La más clara evidencia de este éxito sentimental reside, a día de hoy, en Madrid, coronando el mismísimo Museo Nacional Reina Sofía. El andaluz vivía rodeado de miseria, de hambre, de desdicha y demás aspectos para nada esperanzadores. España no vivía su mejor momento, ni mucho menos, al igual que Europa: con una situación económica deplorable y otra bélica aún más denigrante, hubo de sufrir la furia —o viles experimentos— de la Alemania Nazi, dirigida por un Adolf Hitler que se había apoderado de todo. Aquel panorama, al igual que calamidad, emanaba inspiración cuál manguera a presión para un hombre capaz de romper cualquier regla y límite componente de esta dura realidad, mirase por donde mirase. Tanto dolor, tantas madres que perdieron a sus seres más queridos delante de sus narices y tanto caos merecieron ser retratados, y no fue para menos, pues toda la España -presente y futura-, debería arrodillarse y llorar ante toda la barbarie vivida en Guernica.

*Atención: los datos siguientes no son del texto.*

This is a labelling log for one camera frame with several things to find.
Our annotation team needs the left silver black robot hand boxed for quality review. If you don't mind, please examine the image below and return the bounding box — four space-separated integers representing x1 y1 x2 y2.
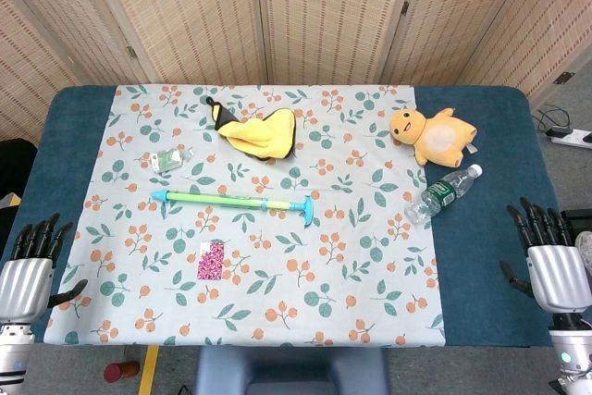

Por tanto, ¿qué se debe sentir al ser madre y ver morir a tu propio hijo? Bien hemos comentado que tal sería la desgracia que no sería capaz de escoger un conjunto de letras que la puedan vestir, pero, como bien saben ya ustedes, una imagen puede valer más que mil palabras, y, en efecto: un retrato de la angustia personificada y plasmada es lo único que nos puede hacer notar el más mínimo dolor expresado por las tristes pinturas. El cuerpo de las madres pierde su forma para manifestar tanto dolor. Se rompen las barreras de la realidad para poder expresar lo inexpresable.




Así supongo que se debió sentir Plácida Linero cuando vio a su hijo muerto. Imagino que lo único que deseó fue en brazos y llorar. Aunque luego no lo pareciera, un dolor así llevaría por dentro.